After that, it amended the Monetary and Exchange Law at the end of 2017 for internal borrowing through non-traditional financing from the Bank of Algeria, where it printed until April last equivalent to 55.6 billion dollars, before the Ministry of Finance announced after the fall of the government of Ahmed Ouyahia after the movement of 22 February February stop the operation.

Faced with the continuing trade deficit - which amounted to about $ 5 billion in 2018 - and the gradual depletion of foreign currency reserves, the new draft financial law 2020 approved the trend towards "external development debt."

The government stressed that foreign loans will be directed exclusively to finance important strategic economic projects, and stipulated that such borrowing should be from international financial institutions specialized in development so that the country does not fall under the dictates of restructuring the industrial sectors, or any sovereign intervention in economic and social affairs.

Algerian government limited debt to strategic economic projects only (Al Jazeera)

A thoughtful necessity
Economist Abderrahmane Toumi defends this option by saying that "going to indebtedness is inevitably dictated by a whole range of data. It does not necessarily reflect a country's deficit or a collapse in its economy, but it may be a mechanism within a strategy to promote development, so Algeria chose the indebtedness."

Toumi said in an interview with the island Net that indebtedness may pose a real risk to the value of the national currency when the foreign exchange reserve of hard currency covers less than 6 months for import, while in Algeria covers almost three times the duration.

He added that the Algerian negotiator, through his experience and distinguished diplomatic relations with some countries, can get loans of importance to reduce the burden on the treasury and to avoid resorting to non-traditional financing.

As for the securities available to Algeria to protect its sovereignty from the effects of indebtedness, Tommy stipulated that the loan amount should not be large, threatening the GDP or the value of the currency.

He added that Algeria produces energy, and with the next survey and exploration program can expand production capacity, and thus increase earnings earnings in foreign currency.

He predicted that stability after the upcoming presidential elections will help increase investment, trade and development in general, which will enhance the ability of the economy to meet the challenges, and add value that can exceed 50% of the economic growth index.

Tommy: Algeria chose to borrow money and have trump cards (Al Jazeera)

A burden on generations
However, economic analyst Abdel Rahman Aya warned of the repercussions of indebtedness, stressing that Algeria paid 120 billion dollars against borrowing about 80 billion dollars in the nineties of the last century, note that $ 130 billion was deducted from the exchange reserves, which are originally savings for future generations to cover Balance of payments deficit.

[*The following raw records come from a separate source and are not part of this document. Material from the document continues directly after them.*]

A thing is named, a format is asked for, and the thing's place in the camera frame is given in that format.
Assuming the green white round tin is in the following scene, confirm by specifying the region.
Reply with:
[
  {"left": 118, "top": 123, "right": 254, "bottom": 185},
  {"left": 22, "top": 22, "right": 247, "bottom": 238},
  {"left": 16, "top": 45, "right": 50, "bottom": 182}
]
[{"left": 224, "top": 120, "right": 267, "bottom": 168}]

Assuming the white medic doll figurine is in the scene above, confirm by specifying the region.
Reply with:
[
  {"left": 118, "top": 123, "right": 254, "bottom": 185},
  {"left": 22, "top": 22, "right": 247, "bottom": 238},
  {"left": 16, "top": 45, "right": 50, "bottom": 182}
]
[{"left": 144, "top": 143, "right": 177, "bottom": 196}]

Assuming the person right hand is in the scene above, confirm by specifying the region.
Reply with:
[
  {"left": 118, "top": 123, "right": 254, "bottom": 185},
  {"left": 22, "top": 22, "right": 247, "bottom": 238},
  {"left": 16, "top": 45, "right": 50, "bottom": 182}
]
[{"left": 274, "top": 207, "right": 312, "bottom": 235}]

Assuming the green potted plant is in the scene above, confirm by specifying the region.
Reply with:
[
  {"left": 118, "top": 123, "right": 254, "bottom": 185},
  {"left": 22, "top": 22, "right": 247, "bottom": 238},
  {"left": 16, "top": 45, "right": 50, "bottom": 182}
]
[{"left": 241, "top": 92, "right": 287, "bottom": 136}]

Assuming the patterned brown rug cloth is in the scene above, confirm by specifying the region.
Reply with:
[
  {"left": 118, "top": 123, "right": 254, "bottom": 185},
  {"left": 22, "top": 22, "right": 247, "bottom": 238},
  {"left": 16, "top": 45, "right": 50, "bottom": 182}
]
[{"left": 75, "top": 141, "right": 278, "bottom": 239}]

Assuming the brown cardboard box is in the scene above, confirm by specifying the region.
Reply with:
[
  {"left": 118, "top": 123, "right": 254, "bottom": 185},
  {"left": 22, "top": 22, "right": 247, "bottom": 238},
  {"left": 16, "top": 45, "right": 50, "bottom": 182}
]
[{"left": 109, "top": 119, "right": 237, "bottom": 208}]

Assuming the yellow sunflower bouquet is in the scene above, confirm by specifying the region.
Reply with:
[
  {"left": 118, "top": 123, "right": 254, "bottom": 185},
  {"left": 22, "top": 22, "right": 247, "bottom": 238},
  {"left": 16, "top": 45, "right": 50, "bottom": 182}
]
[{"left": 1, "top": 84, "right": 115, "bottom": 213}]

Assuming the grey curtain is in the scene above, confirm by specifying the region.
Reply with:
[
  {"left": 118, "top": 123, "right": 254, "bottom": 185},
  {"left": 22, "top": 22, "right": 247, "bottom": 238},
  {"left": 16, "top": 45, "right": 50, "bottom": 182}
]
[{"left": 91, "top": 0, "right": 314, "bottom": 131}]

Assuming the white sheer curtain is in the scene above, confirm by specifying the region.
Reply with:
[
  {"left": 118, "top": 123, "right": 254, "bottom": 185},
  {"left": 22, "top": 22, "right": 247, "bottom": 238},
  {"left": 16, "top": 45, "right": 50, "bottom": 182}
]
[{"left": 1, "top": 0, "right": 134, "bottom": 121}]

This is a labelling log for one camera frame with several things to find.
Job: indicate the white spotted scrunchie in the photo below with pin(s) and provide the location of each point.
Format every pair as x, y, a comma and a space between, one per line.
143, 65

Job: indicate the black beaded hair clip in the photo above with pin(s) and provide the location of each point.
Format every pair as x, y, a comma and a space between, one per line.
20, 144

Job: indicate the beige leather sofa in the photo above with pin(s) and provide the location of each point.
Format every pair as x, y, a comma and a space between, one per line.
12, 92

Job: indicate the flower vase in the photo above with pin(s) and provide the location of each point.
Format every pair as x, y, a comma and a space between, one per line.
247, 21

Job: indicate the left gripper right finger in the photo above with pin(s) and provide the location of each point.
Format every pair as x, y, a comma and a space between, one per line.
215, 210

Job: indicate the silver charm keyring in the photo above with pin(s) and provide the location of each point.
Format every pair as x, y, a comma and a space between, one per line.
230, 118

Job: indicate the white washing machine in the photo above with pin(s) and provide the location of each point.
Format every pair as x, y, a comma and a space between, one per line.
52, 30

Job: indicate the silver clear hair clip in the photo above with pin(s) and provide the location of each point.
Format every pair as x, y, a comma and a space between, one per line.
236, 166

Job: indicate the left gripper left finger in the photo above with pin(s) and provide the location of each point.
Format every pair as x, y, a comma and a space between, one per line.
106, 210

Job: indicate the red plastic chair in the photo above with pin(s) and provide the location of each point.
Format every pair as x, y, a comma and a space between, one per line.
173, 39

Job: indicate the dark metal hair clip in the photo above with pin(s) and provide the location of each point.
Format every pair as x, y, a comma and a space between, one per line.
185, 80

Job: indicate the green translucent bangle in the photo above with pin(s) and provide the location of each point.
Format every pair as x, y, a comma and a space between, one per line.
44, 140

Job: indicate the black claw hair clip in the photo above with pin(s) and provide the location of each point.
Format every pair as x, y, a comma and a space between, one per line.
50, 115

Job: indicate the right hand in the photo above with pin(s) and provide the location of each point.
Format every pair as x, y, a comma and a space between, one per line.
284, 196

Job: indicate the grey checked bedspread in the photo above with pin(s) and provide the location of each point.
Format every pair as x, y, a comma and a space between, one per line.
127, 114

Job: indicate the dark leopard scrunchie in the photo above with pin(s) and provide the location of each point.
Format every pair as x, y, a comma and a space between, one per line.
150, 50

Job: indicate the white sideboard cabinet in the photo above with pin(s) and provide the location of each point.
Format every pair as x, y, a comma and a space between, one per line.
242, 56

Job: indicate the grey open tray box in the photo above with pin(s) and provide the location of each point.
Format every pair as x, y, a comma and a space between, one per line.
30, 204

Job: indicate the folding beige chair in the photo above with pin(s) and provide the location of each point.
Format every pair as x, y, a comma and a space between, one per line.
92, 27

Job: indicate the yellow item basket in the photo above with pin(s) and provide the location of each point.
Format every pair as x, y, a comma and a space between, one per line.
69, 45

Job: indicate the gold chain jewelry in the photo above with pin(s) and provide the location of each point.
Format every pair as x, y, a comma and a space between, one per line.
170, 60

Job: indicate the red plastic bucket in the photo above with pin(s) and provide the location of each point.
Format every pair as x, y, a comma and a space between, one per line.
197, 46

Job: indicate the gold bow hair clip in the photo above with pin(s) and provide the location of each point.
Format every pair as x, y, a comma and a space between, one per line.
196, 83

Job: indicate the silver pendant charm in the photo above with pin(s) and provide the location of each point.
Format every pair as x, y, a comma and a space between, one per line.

Aya told Al Jazeera Net that the loans are originally required to finance productive projects that make a profit, which is deducted annually to pay part of the debt service (part of the principal + interest).

He explained that it is economically illogical to find creditors (countries or at the level of financial markets), because Algerian government funding is almost entirely directed either to companies that do not yield or bankrupt, or to support social projects such as housing projects, or to import food and medicines and support prices of goods and services , Not for productive projects.

He stresses that urgent reforms must be made to the tax system by digitizing the sector and simplifying the collection procedures, which will allow raising the revenues of the ordinary collection, and it is necessary to expand the electronic payment system in order to support liquidity at the bank level, in addition to the need to move to targeted support, All this in order to avoid a projected budget deficit for 2020 of $ 15 billion.